Si vous avez bien compris, il y a une certaine rotation des activités qui n’est pas compatible avec le jugement porté par l’opinion que vous avez évoquée. Au Bceco, nous restons très ouverts à toute étude objective et transparente qui serait menée par des professionnels pour apprécier les performances de toutes les agences et indiquer celles qui sont au bout de leurs capacités de gestion. Je peux vous le dire, le Bceco ne sera pas sur cette liste.
M. le Directeur général, à côté de cette opinion qui met en exergue vos limites, il y a d’autres personnes qui pensent que le Bceco possède une expérience avérée capable de rivaliser avec certains internationaux, est-ce vrai ?
Le gouvernement doit être fier de posséder au sein de Bceco des experts nationaux compétents dans certains domaines clé et complexes comme la préparation des projets, la gestion financière et la passation des marchés. Ce qui permet au gouvernement de posséder des interlocuteurs valables des bailleurs de fonds dans les montages des projets. Ceci est très important pour préserver le caractère intraverti des programmes capables de répondre aux préoccupations de la population locale. Pour votre information, depuis bientôt trois ans, sur demande du gouvernement, le Bceco participe à toutes les négociations des programmes avec la Banque mondiale et la Bad y compris ceux qui ne sont pas exécutés au Bceco. Dans toutes les négociations, le Bceco a toujours mis à l’avant plan les intérêts nationaux.

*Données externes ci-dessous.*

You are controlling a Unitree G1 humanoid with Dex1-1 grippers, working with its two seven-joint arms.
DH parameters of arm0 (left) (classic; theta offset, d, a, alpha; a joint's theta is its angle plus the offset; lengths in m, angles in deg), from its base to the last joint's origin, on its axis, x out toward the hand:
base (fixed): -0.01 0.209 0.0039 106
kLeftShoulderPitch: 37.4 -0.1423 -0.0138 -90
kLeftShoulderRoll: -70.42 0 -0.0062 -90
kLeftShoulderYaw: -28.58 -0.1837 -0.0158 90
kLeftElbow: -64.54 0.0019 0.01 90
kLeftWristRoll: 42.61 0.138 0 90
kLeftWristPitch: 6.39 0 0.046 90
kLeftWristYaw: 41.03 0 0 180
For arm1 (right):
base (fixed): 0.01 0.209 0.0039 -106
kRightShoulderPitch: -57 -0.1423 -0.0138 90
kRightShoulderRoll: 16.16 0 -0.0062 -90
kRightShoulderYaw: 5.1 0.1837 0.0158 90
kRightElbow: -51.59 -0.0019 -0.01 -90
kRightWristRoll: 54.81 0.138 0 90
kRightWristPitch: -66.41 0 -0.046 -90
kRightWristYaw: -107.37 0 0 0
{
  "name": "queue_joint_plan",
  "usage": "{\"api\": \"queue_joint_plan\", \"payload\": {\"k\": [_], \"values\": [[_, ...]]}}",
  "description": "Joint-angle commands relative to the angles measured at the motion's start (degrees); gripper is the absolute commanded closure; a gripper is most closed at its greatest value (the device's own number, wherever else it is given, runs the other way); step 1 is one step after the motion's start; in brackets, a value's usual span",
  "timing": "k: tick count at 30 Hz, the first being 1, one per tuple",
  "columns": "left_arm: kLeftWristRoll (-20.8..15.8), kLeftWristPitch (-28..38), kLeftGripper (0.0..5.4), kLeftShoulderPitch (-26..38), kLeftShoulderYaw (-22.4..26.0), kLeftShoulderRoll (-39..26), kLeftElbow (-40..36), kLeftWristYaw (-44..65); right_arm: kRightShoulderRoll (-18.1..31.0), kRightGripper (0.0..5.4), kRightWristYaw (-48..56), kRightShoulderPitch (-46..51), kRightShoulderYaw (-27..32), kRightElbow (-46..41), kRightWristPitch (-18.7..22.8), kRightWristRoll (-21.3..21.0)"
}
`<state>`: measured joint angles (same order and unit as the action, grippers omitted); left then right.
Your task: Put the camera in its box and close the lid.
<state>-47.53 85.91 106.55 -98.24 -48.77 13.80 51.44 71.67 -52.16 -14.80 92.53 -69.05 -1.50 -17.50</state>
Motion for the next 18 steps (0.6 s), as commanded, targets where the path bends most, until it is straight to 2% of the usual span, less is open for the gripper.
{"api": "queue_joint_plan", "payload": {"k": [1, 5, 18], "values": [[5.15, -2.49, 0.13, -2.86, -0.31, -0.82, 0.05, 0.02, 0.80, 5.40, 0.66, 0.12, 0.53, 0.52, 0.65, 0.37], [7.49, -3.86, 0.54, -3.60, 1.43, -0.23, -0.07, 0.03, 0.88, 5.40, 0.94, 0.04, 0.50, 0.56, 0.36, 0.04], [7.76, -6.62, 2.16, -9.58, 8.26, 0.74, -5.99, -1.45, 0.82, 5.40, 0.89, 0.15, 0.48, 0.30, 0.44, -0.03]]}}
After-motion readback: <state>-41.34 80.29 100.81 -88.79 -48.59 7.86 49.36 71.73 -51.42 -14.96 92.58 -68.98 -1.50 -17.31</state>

On sait que le Bceco a été créé notamment pour garantir la transparence et la bonne gouvernance. Pensez-vous que cette mission est accomplie ?
Tout est fait pour accomplir cet objectif. Nous sommes l’une des agences qui disposent d’un arsenal d’outils complets capables de lutter contre la corruption et de garantir la bonne gestion. En interne, nous avons un service d’audit qui fonctionne. Un service de contrôle interne et vérification s’assure de la pertinence de la dépense ; le logiciel Tompro garantit une comptabilité professionnelle, un code d’éthique et de bonne conduite s’impose à tous les agents oeuvrant au Bceco, une division de passation de marchés indépendante dans l’analyse des offres ; un comité de discipline très strict, un audit externe rigoureux, des missions d’évaluation régulière des Chefs de Projets et autres bailleurs. Toutes ces dispositions permettent d’exclure tous ceux qui ne marchent pas dans la logique de la bonne gouvernance. En 2005, trois agents ont fait les frais et ont quitté le Bceco.
Dernier mot ?
Ma volonté est de voir le Bceco jouer son rôle, celui de lutter contre la pauvreté dans une gestion transparente. Et pour mieux accomplir cette mission, nous avons besoin à la fois de l’appui et des bailleurs de fonds et du gouvernement. Enfin, je félicite aussi le personnel du Bceco qui se sacrifie pour travailler au-dèla des heures requises dans le but d’accomplir les objectifs nous assignés.
Je remercie aussi ceux qui ont critiqué négativement et qui ont suscité en nous la volonté de nous améliorer en permanence.